● **EXERCISE**
All records that follow are to be copied exactly, with images omitted.

● **Items listed in a dataset**
━━━━━━━━━━━━━━━━━━━━
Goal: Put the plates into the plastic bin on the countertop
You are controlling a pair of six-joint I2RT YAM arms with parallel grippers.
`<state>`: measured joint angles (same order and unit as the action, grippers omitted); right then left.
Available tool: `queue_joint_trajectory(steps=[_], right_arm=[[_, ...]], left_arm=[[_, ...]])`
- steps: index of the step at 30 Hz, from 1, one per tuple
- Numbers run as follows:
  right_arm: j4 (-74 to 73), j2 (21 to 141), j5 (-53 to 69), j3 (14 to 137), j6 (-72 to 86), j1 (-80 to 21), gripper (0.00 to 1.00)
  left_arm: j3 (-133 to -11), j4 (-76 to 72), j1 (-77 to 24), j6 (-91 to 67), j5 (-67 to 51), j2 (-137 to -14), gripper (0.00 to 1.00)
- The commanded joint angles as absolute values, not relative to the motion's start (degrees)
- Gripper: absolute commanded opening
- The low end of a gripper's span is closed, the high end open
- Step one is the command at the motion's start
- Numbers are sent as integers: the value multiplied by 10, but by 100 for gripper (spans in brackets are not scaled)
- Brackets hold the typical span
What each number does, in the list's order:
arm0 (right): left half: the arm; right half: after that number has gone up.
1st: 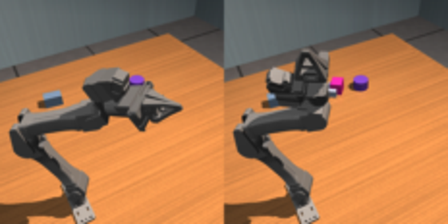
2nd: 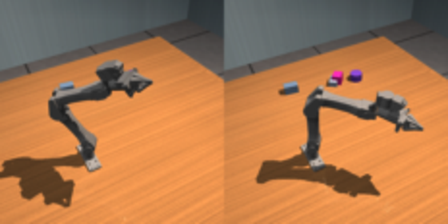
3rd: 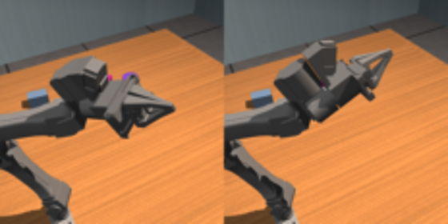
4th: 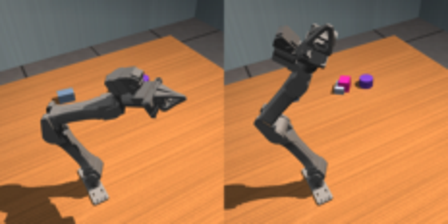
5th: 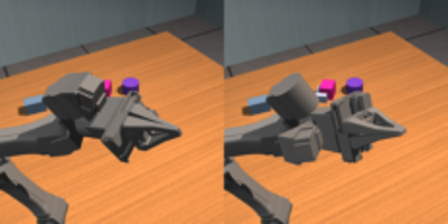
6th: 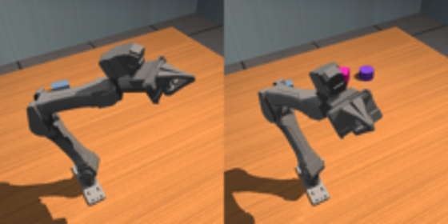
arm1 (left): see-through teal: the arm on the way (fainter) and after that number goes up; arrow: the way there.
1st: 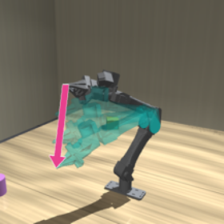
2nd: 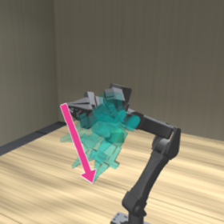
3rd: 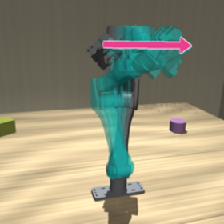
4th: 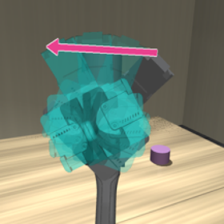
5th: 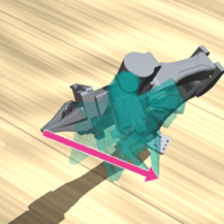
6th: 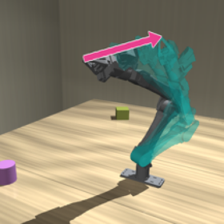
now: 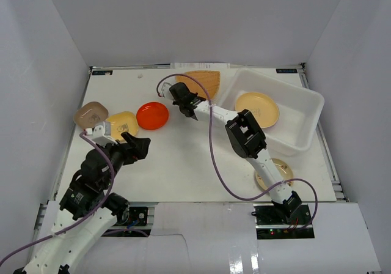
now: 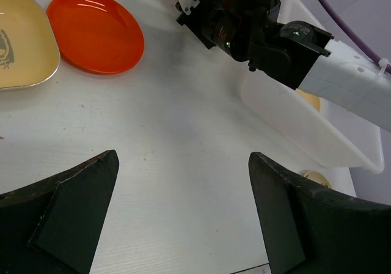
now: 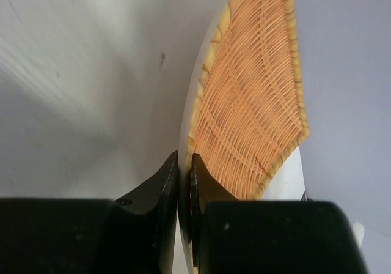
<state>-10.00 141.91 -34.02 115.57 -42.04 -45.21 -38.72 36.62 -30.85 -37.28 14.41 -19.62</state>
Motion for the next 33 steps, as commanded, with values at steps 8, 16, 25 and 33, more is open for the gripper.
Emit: queue_joint_trajectory(steps=[8, 16, 25, 33], right_arm=[[163, 1249, -321, 1183, -356, -461, 8], [155, 933, -455, 824, -377, -457, 8], [53, 780, -436, 599, -232, -397, 8], [54, 832, -378, 562, -193, -359, 8]], left_arm=[[-383, 349, -292, -364, 131, -184, 98], [-379, 336, -286, -357, 97, -198, 98], [-374, 319, -279, -341, 55, -216, 98], [-358, 318, -279, -382, -33, -240, 98]])
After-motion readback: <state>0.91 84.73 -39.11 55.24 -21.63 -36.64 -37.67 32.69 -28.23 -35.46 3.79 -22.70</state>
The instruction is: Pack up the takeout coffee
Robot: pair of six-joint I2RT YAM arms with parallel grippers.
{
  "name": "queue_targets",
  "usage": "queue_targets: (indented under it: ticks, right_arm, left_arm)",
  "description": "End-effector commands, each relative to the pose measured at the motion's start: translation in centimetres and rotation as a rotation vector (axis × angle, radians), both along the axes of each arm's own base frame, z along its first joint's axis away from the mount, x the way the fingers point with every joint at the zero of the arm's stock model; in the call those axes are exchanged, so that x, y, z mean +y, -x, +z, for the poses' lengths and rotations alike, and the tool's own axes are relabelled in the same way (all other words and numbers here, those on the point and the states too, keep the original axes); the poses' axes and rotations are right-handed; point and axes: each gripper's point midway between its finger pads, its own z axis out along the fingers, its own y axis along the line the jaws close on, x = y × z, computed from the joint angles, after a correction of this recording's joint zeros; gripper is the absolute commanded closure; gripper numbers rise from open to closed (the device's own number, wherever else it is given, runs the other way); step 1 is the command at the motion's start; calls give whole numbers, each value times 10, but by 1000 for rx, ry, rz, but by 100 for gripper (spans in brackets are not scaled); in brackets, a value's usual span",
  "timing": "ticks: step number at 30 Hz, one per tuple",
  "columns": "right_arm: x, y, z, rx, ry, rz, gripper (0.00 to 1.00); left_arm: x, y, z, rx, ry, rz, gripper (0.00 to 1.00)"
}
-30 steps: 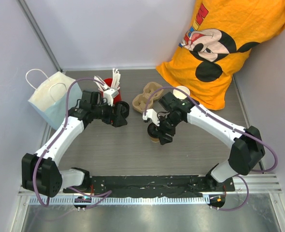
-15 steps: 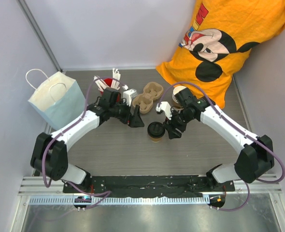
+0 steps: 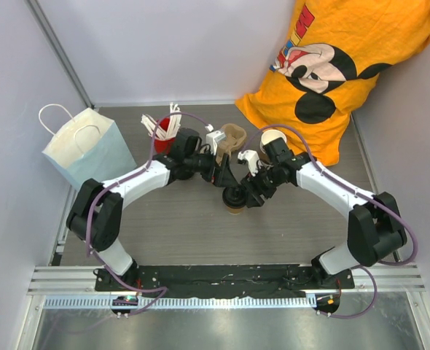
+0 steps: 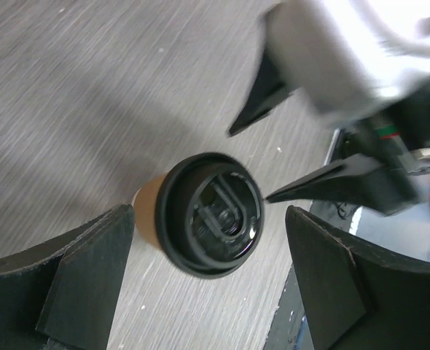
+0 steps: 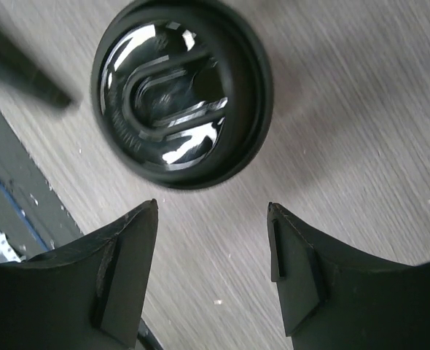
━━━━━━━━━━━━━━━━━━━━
● **REPLY TO THE TASK**
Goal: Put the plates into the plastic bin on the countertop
You are controlling a pair of six-joint I2RT YAM arms with parallel grippers.
`<state>`: measured joint angles (same order and unit as the action, grippers omitted); right then left.
Available tool: `queue_joint_trajectory(steps=[_], right_arm=[[_, ...]], left_arm=[[_, ...]])`
- steps: index of the step at 30 Hz, from 1, one per tuple
- Numbers run as follows:
  right_arm: j4 (-74 to 73), j2 (21 to 141), j5 (-53 to 69), j3 (14 to 137), j6 (-72 to 86), j1 (-80 to 21), gripper (0.00 to 1.00)
  left_arm: j3 (-133 to -11), j4 (-76 to 72), j1 (-77 to 24), j6 (-91 to 67), j5 (-67 to 51), j2 (-137 to -14), gripper (0.00 to 1.00)
- The commanded joint angles as absolute values, not relative to the motion's start (degrees)
- Gripper: absolute commanded opening
- The low end of a gripper's span is closed, the high end open
- Step one is the command at the motion's start
- Numbers are sent as integers: the value multiplied by 10, but by 100 for gripper (spans in brackets are not scaled)
- Brackets hold the typical span
What each number does, in the list's order:
arm0 (right): left half: the arm; right half: after that number has gone up.
1st: 
2nd: 
3rd: 
4th: 
5th: 
6th: 
arm1 (left): see-through teal: the arm on the way (fainter) and after that number goes up; arrow: the way there.
1st: 
2nd: 
3rd: 
4th: 
5th: 
6th: 
now: 
now: 
now: 
<state>-10.00 141.91 -34.02 115.57 -42.04 -45.21 -38.72 36.62 -30.85 -37.28 14.41 -19.62</state>
Motion for the next 33 steps, as commanded, with values at steps 8, 16, 25 and 33, more is open for the gripper.
Emit: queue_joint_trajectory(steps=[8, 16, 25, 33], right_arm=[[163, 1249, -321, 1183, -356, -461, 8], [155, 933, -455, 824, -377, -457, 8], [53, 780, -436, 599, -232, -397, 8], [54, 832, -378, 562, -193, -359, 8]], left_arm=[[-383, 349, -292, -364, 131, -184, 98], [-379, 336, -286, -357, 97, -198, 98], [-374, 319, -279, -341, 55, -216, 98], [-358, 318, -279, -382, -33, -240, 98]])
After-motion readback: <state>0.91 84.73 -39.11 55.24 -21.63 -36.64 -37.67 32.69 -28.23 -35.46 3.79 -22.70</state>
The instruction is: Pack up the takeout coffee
Robot: pair of six-joint I2RT YAM arms with parallel grippers.
{
  "name": "queue_targets",
  "usage": "queue_targets: (indented under it: ticks, right_arm, left_arm)",
  "description": "End-effector commands, each relative to the pose measured at the motion's start: translation in centimetres and rotation as a rotation vector (axis × angle, radians), both along the axes of each arm's own base frame, z along its first joint's axis away from the mount, x the way the fingers point with every joint at the zero of the arm's stock model; in the call those axes are exchanged, so that x, y, z mean +y, -x, +z, for the poses' lengths and rotations alike, and the tool's own axes are relabelled in the same way (all other words and numbers here, those on the point and the states too, keep the original axes); the poses' axes and rotations are right-handed; point and axes: each gripper's point midway between its finger pads, its own z axis out along the fingers, its own y axis along the line the jaws close on, x = y × z, computed from the joint angles, after a correction of this recording's joint zeros; gripper is the absolute commanded closure; gripper numbers rise from open to closed (the device's own number, wherever else it is given, runs the other way); step 1 is the command at the motion's start; calls give whole numbers, each value times 10, but by 1000 for rx, ry, rz, but by 100 for gripper (spans in brackets are not scaled); in brackets, a value's usual span",
  "timing": "ticks: step number at 30 Hz, one per tuple",
  "columns": "right_arm: x, y, z, rx, ry, rz, gripper (0.00 to 1.00); left_arm: x, y, z, rx, ry, rz, gripper (0.00 to 1.00)"
}
-30 steps: 
-15 steps: 
+0 steps: 
+0 steps: 
+0 steps: 

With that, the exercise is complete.